<<<<
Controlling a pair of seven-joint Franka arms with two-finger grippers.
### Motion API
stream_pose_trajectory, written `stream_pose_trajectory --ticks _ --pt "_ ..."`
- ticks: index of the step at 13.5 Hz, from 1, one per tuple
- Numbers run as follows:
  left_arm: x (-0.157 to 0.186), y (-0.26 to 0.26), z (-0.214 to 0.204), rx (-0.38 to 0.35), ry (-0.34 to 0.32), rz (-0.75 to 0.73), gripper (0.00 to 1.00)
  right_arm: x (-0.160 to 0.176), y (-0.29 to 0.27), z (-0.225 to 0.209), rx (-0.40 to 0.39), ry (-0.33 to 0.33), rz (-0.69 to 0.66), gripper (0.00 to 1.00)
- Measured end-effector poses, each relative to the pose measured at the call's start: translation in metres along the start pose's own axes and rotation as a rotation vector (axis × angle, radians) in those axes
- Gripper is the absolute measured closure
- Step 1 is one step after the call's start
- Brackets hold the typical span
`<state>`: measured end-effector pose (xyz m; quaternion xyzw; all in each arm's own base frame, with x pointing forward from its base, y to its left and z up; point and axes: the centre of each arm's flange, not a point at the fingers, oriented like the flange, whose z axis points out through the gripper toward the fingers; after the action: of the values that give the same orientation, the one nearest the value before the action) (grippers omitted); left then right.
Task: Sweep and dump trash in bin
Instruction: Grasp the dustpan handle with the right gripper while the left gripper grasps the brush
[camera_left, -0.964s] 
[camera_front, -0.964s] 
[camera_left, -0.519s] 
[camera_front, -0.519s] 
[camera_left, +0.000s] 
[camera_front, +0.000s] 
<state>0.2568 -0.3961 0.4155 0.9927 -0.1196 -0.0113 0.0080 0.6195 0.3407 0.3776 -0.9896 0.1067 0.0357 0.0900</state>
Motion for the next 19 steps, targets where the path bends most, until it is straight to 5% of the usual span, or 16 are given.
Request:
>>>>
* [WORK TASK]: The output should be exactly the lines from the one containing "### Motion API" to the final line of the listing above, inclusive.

* [ANSWER SECTION]:
### Motion API
stream_pose_trajectory, written `stream_pose_trajectory --ticks _ --pt "_ ..."`
- ticks: index of the step at 13.5 Hz, from 1, one per tuple
- Numbers run as follows:
  left_arm: x (-0.157 to 0.186), y (-0.26 to 0.26), z (-0.214 to 0.204), rx (-0.38 to 0.35), ry (-0.34 to 0.32), rz (-0.75 to 0.73), gripper (0.00 to 1.00)
  right_arm: x (-0.160 to 0.176), y (-0.29 to 0.27), z (-0.225 to 0.209), rx (-0.40 to 0.39), ry (-0.33 to 0.33), rz (-0.69 to 0.66), gripper (0.00 to 1.00)
- Measured end-effector poses, each relative to the pose measured at the call's start: translation in metres along the start pose's own axes and rotation as a rotation vector (axis × angle, radians) in those axes
- Gripper is the absolute measured closure
- Step 1 is one step after the call's start
- Brackets hold the typical span
`<state>`: measured end-effector pose (xyz m; quaternion xyzw; all in each arm's own base frame, with x pointing forward from its base, y to its left and z up; point and axes: the centre of each arm's flange, not a point at the fingers, oriented like the flange, whose z axis points out through the gripper toward the fingers; after the action: of the values that give the same orientation, the one nearest the value before the action) (grippers omitted); left then right.
Task: Sweep and dump trash in bin
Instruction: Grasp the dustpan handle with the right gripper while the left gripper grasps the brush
[camera_left, -0.964s] 
[camera_front, -0.964s] 
[camera_left, -0.519s] 
[camera_front, -0.519s] 
[camera_left, +0.000s] 
[camera_front, +0.000s] 
<state>0.2568 -0.3961 0.4155 0.9927 -0.1196 -0.0113 0.0080 0.6195 0.3407 0.3776 -0.9896 0.1067 0.0357 0.0900</state>
Motion for the next 19 steps, targets where the path bends most, until it is straight to 5% of the usual span, or 16 are given.
Request:

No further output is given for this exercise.